As it stands now, Steve Kerr is the worst coach the Warriors have had over the past three years. This is actually more of a fact than an opinion. Below are the records of the three people who have coached Golden State at some point since 2014-15. You’ll notice that Kerr technically has the lowest winning percentage, smaller sample sizes for Mike Brown and Luke Walton aside.
- Mike Brown: 6-0 (1.000)
- Luke Walton: 39-4 (.907)
- Steve Kerr: 268-49 (.845)
This isn’t to say that I think Brown and Walton are both better coaches than Kerr, because they’re probably not. After all, Kerr guided the Warriors to an NBA title in ’14-’15. That’s something neither Brown nor Walton have done. But I’m bringing this to your attention to make the following point: coaching doesn’t really seem to matter in the NBA.

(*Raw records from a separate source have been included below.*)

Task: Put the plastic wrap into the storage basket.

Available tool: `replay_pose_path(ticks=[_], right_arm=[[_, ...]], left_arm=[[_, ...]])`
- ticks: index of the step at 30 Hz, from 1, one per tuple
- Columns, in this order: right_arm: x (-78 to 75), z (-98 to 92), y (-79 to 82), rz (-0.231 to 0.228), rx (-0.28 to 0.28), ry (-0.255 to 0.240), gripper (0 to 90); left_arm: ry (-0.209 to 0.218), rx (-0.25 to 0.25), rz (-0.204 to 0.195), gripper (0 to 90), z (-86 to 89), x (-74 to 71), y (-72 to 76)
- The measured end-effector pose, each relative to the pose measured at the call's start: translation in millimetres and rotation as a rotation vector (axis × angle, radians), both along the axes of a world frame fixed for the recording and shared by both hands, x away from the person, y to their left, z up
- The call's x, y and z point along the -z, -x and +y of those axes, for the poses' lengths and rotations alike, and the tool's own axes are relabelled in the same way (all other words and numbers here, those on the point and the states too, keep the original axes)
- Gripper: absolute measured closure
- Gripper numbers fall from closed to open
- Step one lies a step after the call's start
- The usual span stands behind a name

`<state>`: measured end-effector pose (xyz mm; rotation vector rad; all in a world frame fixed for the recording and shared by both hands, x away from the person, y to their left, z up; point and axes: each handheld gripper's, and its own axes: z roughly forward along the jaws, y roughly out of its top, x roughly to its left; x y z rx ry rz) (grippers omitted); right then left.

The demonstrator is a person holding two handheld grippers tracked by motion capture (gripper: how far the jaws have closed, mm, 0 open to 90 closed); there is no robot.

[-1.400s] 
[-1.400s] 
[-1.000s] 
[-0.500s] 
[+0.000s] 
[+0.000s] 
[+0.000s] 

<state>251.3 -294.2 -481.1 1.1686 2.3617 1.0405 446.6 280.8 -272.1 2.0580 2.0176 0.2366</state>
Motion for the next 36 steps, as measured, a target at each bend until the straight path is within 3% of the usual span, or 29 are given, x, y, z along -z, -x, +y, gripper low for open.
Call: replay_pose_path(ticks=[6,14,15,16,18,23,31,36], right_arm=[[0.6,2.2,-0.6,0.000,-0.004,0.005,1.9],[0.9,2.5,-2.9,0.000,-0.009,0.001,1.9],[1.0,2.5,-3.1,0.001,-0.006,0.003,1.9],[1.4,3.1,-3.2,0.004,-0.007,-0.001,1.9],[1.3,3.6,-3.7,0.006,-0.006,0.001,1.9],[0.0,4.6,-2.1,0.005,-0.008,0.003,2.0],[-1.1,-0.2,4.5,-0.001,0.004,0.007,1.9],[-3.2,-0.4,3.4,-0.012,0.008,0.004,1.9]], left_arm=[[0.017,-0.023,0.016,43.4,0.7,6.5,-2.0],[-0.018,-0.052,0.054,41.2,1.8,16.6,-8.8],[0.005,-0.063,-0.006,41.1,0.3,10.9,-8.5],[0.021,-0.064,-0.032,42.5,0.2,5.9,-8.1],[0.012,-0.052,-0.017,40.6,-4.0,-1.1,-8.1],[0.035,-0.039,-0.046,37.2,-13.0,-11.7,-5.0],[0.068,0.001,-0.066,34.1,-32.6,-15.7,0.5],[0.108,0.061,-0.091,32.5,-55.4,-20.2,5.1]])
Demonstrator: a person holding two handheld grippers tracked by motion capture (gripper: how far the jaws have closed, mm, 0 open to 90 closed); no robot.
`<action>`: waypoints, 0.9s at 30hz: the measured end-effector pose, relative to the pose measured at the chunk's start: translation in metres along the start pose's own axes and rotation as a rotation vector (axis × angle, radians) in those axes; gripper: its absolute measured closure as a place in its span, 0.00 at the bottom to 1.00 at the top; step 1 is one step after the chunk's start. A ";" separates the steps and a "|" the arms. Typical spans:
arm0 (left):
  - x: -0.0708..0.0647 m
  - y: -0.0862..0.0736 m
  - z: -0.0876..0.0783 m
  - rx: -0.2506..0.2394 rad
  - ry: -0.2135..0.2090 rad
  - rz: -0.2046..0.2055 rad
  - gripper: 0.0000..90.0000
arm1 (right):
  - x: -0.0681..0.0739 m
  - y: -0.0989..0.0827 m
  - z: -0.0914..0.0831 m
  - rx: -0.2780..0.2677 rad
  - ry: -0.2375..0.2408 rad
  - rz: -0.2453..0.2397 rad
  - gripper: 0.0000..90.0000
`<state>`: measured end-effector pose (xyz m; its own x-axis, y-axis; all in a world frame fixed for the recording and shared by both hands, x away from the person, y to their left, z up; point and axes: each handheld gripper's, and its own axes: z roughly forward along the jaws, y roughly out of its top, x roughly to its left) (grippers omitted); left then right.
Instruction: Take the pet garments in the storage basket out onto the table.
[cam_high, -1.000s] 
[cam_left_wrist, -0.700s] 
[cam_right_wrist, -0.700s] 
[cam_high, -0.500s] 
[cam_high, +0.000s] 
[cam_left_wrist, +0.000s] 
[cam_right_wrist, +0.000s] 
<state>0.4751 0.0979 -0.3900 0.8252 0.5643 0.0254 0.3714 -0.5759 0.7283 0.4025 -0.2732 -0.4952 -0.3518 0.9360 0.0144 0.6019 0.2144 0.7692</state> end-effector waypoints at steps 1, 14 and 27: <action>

I’m choosing to make this argument now based on what I’ve seen from Golden State since Brown took over for Kerr, who once again is unfortunately dealing with more back and neck ailments. Nonetheless, the Warriors haven’t missed a beat. Their average margin of victory over their previous six games has been over 15 points. That’s more than their league-leading +11.6 point differential per game in the regular season when Kerr was on the sidelines. And it’s all the more impressive considering that it has come against playoff competition. Sure, Portland and Utah aren’t world-beaters. But it’s still playoff competition regardless.
The reality, though, is that anyone could have easily made the “coaches don’t matter in the NBA” argument before the Warriors continued dominating under their second interim coach in as many years. Look at the league’s other juggernaut, the Cavaliers. Last year Tyronn Lue replaced David Blatt midseason. Cleveland, of course, went on to win the title with Lue at the helm after they fell short the year before with Blatt.
So the difference was coaching, right? I doubt it. This isn’t to take anything away from Lue, but let me defend Blatt. The Cavs came within two games of beating those same Warriors in the 2015 Finals even though they were without Kevin Love and, more importantly, Kyrie Irving. Don’t kid yourself: Lue wouldn’t have been able to lead the Cavs to a title under those same circumstances, either. In addition, Cleveland had the best record in the East before Blatt was fired. Reported chemistry issues aside, it’s not like they were faltering. In fact, the fewest regular season wins the Cavs have had sine LeBron returned ironically came this past year under Lue. Plus, if I wanted to get cheeky, I could mention that the Cavs wouldn’t have come back in last year’s Finals in the first place if Draymond Green hadn’t been suspended for Game 5. But I don’t necessarily buy that argument, so I’m not going to mention it…
Let me throw one more name at you: Doc Rivers. I like Doc, and I’ll always think highly of him because he led my Celtics to a championship. But here’s another fact: In his eight seasons as a head coach before the “Big Three” assembled in Boston, he hadn’t won a single playoff series. Yet after the Celtics acquired two future Hall of Famers to play alongside another future Hall of Famer in Paul Pierce, everyone’s opinions of Rivers changed once he led Boston on a terrific five-year run of success. So is he a great coach? Tough to say. But one thing that is definitely for sure is that, to some extent, he is the product of having extremely talented players around him.
But we all know who the king of having extremely talented players around him is: Phil Jackson. If Lou Gehrig had been around over the past twenty so odd years, he would’ve had to rethink calling himself the luckiest man on the face of the Earth. The “Zen Master” coached four Hall of Famers–Jordan, Pippen, Shaq, and (eventually) Kobe–at the peak of their powers. Stocked with that much talent, a majority of NBA coaches past and present would have around 11 titles, too.
Great coaches still exist in the NBA. Gregg Poppovich is certainly one. I’m biased, but I’d like to think Brad Stevens might be another. And I’d be remiss if I didn’t give Mike D’Antoni credit for turning the Rockets into a contender overnight. But even these three guys have had tons of support. Poppovich lucked into coaching two number one overall picks in David Robinson and Tim Duncan, both of whom became Hall of Famers. Stevens has arguably the league’s best GM, Danny Ainge, to thank for assembling a solid roster. Meanwhile, D’Antoni has James Harden, one of the most dynamic offensive players the league has seen over the last decade. And before that, he had Steve Nash in Phoenix.
It’s difficult in all sports, not just basketball, to isolate whether the coach makes the player or the player makes the coach. But based on how dominant Golden State has been without Kerr this postseason, plus all those other examples I highlighted, it’s clear that in the NBA, in particular, talent prevails almost exclusively.